_Exercise prompt:_ Quote exactly, and only, the lines of the material below from the line with "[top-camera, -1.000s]" through the line with "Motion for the".

_Material provided:_
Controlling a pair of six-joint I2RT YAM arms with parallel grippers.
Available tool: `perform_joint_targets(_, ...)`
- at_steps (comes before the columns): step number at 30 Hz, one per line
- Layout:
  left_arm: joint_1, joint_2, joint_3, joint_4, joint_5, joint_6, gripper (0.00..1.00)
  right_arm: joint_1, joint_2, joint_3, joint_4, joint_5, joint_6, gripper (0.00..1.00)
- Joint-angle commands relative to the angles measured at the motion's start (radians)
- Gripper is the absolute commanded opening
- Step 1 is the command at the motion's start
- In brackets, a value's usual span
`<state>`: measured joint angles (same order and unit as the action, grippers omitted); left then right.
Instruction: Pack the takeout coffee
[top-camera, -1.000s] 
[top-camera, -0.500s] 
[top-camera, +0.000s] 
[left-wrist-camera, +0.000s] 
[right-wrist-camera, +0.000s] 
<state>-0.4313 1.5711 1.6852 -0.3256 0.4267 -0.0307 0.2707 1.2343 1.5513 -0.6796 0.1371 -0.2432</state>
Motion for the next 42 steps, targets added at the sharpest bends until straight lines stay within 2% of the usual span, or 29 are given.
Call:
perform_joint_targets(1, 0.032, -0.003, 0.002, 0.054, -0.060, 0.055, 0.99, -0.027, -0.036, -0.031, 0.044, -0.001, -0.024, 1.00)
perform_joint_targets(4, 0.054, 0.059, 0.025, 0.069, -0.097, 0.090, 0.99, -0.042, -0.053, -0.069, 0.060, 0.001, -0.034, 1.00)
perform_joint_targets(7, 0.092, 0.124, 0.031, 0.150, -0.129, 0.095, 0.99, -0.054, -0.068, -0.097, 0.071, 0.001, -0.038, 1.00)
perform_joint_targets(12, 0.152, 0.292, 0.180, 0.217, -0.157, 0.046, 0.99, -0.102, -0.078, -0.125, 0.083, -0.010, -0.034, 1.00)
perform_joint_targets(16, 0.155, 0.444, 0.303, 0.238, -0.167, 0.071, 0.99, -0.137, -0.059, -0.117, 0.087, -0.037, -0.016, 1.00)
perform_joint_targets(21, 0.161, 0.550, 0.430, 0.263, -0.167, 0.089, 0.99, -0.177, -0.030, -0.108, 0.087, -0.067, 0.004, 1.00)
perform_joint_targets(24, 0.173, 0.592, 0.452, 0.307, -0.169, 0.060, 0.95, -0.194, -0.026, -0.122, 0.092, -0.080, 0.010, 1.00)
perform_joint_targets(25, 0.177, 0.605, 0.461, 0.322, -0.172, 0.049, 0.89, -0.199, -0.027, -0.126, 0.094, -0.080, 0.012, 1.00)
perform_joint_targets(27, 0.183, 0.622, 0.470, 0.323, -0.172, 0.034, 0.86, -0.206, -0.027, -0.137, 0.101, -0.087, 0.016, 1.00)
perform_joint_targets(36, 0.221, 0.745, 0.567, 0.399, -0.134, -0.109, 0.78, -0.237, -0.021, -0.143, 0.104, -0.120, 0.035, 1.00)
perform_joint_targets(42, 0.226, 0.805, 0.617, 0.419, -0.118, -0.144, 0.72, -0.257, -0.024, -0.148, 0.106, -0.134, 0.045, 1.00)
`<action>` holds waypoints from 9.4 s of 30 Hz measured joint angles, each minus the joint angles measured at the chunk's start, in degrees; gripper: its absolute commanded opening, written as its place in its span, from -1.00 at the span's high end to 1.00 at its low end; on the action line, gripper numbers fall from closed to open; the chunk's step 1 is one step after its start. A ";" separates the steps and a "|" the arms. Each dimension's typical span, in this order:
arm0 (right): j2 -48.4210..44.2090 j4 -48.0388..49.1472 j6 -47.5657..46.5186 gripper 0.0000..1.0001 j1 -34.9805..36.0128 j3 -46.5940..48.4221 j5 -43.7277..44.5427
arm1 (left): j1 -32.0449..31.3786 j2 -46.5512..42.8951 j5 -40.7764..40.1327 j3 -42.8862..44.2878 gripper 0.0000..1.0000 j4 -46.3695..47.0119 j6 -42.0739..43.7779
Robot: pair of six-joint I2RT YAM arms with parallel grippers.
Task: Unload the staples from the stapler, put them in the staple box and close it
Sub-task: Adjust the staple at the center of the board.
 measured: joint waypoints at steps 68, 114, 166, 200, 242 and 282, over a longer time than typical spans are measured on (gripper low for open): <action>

_Result of this exercise:_
[top-camera, -1.000s] 
[top-camera, -0.500s] 
[top-camera, +0.000s] 
[left-wrist-camera, +0.000s] 
[right-wrist-camera, +0.000s] 
<state>-0.4313 1.5711 1.6852 -0.3256 0.4267 -0.0307 0.2707 1.2343 1.5513 -0.6796 0.1371 -0.2432</state>
Motion for the next 42 steps, targets added at the sharpest bends until straight lines stay within 2% of the usual span, or 29 are given.

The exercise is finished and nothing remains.